Ever since my working career started, and even prior to that in college, I've heard so much about 'transferable skills'. As a recruiting professional, it may be the most often used phrase, second only to 'I know I'm a perfect fit for the position.' 

Now, to be sure, transferable skills are absolutely essential to any employee's success - mailroom to executive. What has become abundantly clear, at least based on the candidate selection and hiring record of my clients, is just when those skills are the most valuable. It's not in the positions or companies you might think. 

Based solely on my experience, the value of transferable skills appears to fall into three phases or categories - school, tenured employees, and larger corporations. 

School: A great GPA is a reflection of a student's ability to achieve excellence in a variety of subjects. You can't achieve a 4.0 without being able to read, write, speak, compute, deduce, etc. When hiring managers look at new recruits, higher GPA's matter. I've not yet met a corporate recruiter who was interested in a graduate who excelled unbelievably at geophysics but couldn't write an intelligent report. While some may argue this doesn't apply to IT 'geeks', it certainly does apply when considering those 'geeks' for management positions. I say this with all due respect to 'geeks', especially since I've read that bumper sticker - 'Be nice to that IT geek because you'll likely be working for him some day.' Transferable skills honed in school are vital in getting that first real job after graduation. 

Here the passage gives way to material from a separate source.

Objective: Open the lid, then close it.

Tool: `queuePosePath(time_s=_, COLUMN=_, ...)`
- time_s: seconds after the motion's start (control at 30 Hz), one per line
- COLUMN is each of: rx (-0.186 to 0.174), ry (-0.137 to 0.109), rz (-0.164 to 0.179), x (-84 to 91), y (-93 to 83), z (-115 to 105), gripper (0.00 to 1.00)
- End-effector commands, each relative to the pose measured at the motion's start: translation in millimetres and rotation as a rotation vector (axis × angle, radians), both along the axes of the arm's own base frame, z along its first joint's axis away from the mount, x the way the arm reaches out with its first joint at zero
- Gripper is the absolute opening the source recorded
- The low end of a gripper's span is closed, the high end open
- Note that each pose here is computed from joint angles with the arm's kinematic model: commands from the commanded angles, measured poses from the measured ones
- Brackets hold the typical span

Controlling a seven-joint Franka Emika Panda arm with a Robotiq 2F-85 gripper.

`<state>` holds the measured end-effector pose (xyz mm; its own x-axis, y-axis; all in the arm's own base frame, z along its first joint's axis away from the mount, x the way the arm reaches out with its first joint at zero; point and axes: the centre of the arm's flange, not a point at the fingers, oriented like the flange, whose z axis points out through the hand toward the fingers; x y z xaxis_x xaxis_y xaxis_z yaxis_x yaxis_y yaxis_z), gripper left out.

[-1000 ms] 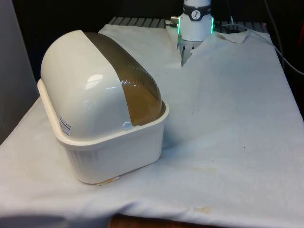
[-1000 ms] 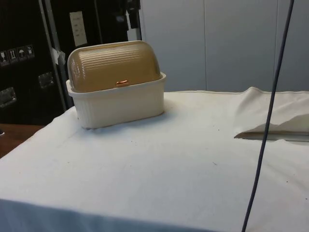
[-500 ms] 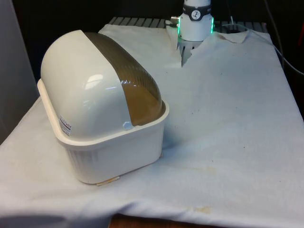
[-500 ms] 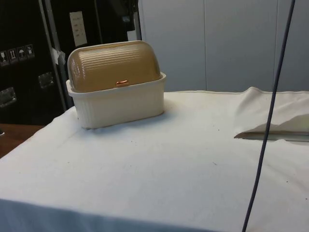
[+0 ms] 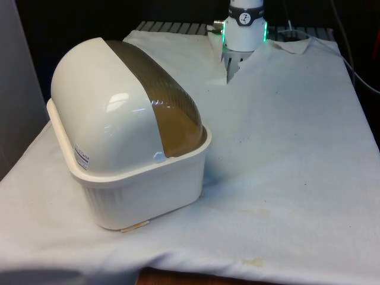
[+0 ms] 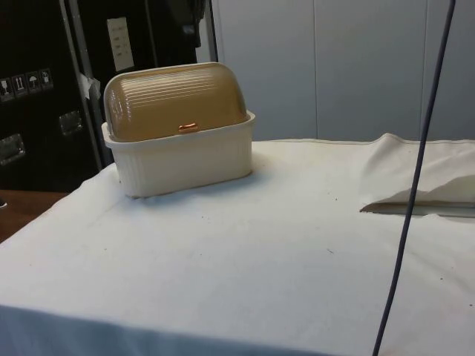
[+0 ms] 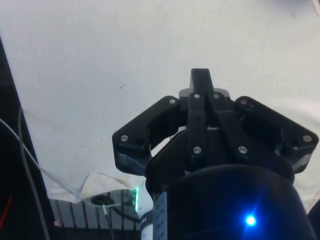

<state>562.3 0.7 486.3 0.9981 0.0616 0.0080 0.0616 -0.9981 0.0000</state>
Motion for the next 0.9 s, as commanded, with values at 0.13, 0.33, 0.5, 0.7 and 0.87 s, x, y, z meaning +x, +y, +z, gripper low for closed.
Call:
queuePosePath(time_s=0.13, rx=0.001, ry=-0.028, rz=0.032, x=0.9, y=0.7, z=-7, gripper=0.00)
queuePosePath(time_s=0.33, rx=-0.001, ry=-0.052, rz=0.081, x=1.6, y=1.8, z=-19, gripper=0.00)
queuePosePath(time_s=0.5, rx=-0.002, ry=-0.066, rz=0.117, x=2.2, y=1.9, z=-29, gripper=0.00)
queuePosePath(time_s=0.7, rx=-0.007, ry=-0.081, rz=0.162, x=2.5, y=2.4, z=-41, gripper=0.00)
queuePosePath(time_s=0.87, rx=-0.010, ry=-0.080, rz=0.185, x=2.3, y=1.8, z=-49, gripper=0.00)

Tenured Employees: While it's increasingly less common to meet candidates with 20+ years at the same company, successful long-term employees enjoying a consistent track record of corporate growth in responsibilities and compensation, have done so because of their demonstrated transferable skills. Employers seeing aptitude, attitude, loyalty, skills and results are more likely to take a chance on an internal candidate, often calling it a career enhancement or 'rounding out' opportunity. Armed with a few successes, this employee becomes even more valuable to other hiring managers within the company.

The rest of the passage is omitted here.